Consider a universal $\{0,1\}$-$k$-counter machine where each of the $k$ registers has a value in $\{0,1\}$ (as opposed to any non-negative integer in the usual formulation), and there are states $q_1, .., q_f$ with $q_1$ initial and $q_f$ final. The set of instructions are chosen from the following: increment $q_a {+}r_j q_b$ i.e. when in state $q_a$ increment register $r_j$ from $0$ to $1$ and transition to state $q_b$, decrement $q_a {-}r_j q_b$ i.e. similar to before but from $1$ to $0$, and forking from $<q_a; n_1, .., n_k>$ to $<q_b; n_1, .., n_k>$ and $<q_c; n_1, .., n_k>$.
The machine is non-deterministic in the sense that more than one instruction may be applicable to a configuration, and universal because a configuration is accepted iff every branch in the computation tree leads to $<q_f; 0, .., 0>$.
i) What is the name for such a CM ? (surely this machine, or an equivalent formulation, must have been studied..)

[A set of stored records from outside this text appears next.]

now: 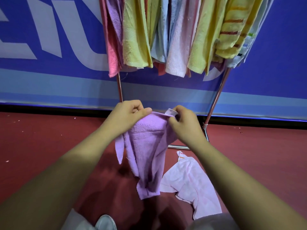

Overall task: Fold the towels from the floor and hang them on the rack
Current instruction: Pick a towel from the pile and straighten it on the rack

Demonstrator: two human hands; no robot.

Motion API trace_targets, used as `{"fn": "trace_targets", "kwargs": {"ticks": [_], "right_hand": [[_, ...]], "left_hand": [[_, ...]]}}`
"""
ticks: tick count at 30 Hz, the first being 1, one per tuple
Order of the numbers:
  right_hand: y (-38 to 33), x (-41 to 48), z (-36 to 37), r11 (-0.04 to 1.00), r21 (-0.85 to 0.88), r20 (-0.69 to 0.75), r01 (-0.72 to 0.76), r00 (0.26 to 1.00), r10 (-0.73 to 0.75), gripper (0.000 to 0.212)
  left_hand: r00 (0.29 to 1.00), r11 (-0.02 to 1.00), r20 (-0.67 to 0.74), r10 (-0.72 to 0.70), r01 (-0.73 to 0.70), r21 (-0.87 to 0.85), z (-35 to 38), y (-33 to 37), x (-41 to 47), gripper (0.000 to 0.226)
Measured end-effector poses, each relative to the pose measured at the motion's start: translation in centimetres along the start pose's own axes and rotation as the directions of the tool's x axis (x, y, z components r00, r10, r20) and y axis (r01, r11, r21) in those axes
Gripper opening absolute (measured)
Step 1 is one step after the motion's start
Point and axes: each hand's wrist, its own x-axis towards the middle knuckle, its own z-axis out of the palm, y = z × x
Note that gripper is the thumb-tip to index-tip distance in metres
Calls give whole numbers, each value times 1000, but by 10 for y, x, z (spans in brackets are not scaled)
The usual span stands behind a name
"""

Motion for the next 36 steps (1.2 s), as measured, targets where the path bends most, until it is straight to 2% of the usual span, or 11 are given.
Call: {"fn": "trace_targets", "kwargs": {"ticks": [4, 7, 9, 15, 19, 21, 24, 26, 29, 34, 36], "right_hand": [[7, 9, -12, 998, -45, -38, -47, 998, 46, 22], [16, 14, -19, 993, -47, -130, -110, 986, 103, 19], [22, 16, -20, 986, -45, -156, -160, 976, 152, 13], [33, 17, -16, 982, -105, -170, -160, 975, 141, 13], [39, 17, -14, 974, -141, -131, -177, 979, 159, 14], [37, 16, -11, 978, -106, -94, -181, 981, 171, 13], [32, 15, -6, 983, 33, -25, -182, 983, 183, 5], [25, 13, -4, 965, 173, 58, -199, 980, 192, 23], [17, 9, -3, 951, 251, 81, -178, 983, 163, 24], [16, 6, 0, 962, 266, 104, -62, 994, 35, 16], [11, 5, -1, 971, 238, 130, -3, 991, -29, 17]], "left_hand": [[976, 971, 203, 82, -124, 204, -6, -3, 1, 29], [917, 854, 392, -74, -145, 500, -15, -23, 3, 28], [890, 814, 422, -175, -110, 571, -19, -35, 3, 33], [937, 938, 342, -69, -56, 342, -21, -30, 0, 33], [947, 998, 316, -56, 47, 36, -19, -20, -4, 20], [957, 962, 282, -66, 136, -236, -17, -12, -6, 9], [941, 829, 336, -51, 227, -511, -16, -2, -9, 20], [923, 819, 384, -10, 228, -526, -15, 0, -10, 22], [900, 889, 435, 5, 195, -413, -13, 0, -13, 35], [967, 982, 253, -23, 69, -177, -8, 7, -14, 6], [981, 989, 192, -13, 41, -141, -6, 10, -15, 11]]}}
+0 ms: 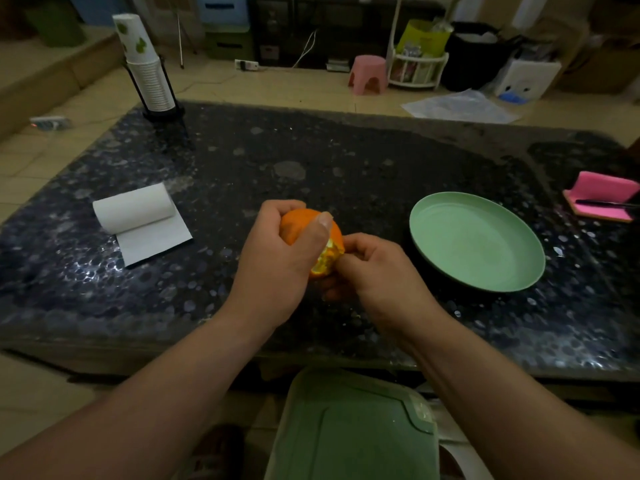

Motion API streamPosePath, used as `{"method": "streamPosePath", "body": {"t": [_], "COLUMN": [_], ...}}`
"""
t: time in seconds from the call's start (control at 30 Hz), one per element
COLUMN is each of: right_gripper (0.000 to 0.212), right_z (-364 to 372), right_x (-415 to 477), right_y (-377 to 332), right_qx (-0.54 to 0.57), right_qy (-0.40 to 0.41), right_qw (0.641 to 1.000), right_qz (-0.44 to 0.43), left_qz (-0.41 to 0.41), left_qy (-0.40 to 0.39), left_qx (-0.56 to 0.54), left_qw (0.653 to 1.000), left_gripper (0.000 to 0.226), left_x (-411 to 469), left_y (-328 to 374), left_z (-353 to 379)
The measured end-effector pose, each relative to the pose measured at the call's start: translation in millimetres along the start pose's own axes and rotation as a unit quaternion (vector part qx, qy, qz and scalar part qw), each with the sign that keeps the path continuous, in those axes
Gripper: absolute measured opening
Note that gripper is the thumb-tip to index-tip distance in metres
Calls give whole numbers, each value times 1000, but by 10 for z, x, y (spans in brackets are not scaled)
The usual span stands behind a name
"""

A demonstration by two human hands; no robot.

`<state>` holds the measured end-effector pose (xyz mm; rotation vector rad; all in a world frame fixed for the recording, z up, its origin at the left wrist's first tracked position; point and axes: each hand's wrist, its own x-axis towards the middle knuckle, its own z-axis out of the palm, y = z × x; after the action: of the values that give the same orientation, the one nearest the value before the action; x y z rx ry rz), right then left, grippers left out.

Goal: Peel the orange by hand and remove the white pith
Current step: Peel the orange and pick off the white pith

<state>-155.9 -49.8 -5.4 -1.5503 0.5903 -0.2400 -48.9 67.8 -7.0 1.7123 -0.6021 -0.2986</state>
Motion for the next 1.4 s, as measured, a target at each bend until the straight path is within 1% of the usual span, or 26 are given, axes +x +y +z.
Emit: {"method": "streamPosePath", "body": {"t": [0.07,0.17,0.3,0.4,0.5,0.6,0.7,0.77,0.87,0.93,1.03,1.1,1.27,1.33,1.4], "right_gripper": [16,16,20,19,18,19,16,13,10,10,13,16,17,15,13], "right_z": [-4,25,47,46,39,4,-36,-56,-65,-69,-76,-83,-105,-110,-100], "right_x": [6,36,41,28,26,31,31,30,26,34,54,72,124,134,144], "right_y": [20,50,76,82,74,57,26,15,8,20,37,45,62,49,37], "right_qx": [29,66,65,40,53,72,34,9,8,22,49,79,149,191,232], "right_qy": [13,13,-2,24,31,5,-12,1,18,14,9,3,-26,-52,-74], "right_qw": [1000,997,997,998,998,997,998,1000,1000,1000,999,997,988,979,968], "right_qz": [2,25,50,30,22,29,42,29,6,-9,-15,-15,25,41,53], "left_qz": [-7,-43,-44,-40,-65,-94,-77,-75,-81,-88,-119,-141,-204,-242,-283], "left_qy": [2,7,7,0,5,2,-19,-39,-64,-56,-43,-42,-68,-74,-77], "left_qx": [-17,-67,-69,-74,-121,-155,-133,-126,-142,-167,-217,-249,-302,-327,-366], "left_qw": [1000,997,997,996,991,983,988,988,984,980,968,957,929,910,883], "left_gripper": [36,35,34,32,39,47,49,56,59,58,60,57,48,51,54], "left_x": [20,40,31,23,45,77,68,53,58,60,54,71,113,121,130], "left_y": [7,-24,-66,-49,-26,-19,-29,-27,-4,16,46,50,82,113,122], "left_z": [10,22,49,64,77,59,43,35,17,15,27,25,-8,-53,-121]}}
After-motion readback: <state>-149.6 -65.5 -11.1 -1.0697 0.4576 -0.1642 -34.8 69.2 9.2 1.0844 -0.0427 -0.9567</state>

ii) What is the complexity lower bound for determining if there is a computation from a given configuration $<q_i; n_1, .., n_k>$ such that every leaf in the computation tree is $<q_f; 0, .., 0>$ ?
EDIT Given a universal $\{0,1\}$-$k$-counter machine C (as per description in question) we can decide if it accepts $w \in \{0,1\}^k$ using a TM that accepts input $<C,w>=n$ in $2^{O(n)}$ time by generating all computation trees of height $1,2, .., 2^k$ ($\leq 2^n$). Thus acceptance can be decided in EXPTIME. What is lacking is the lower bound.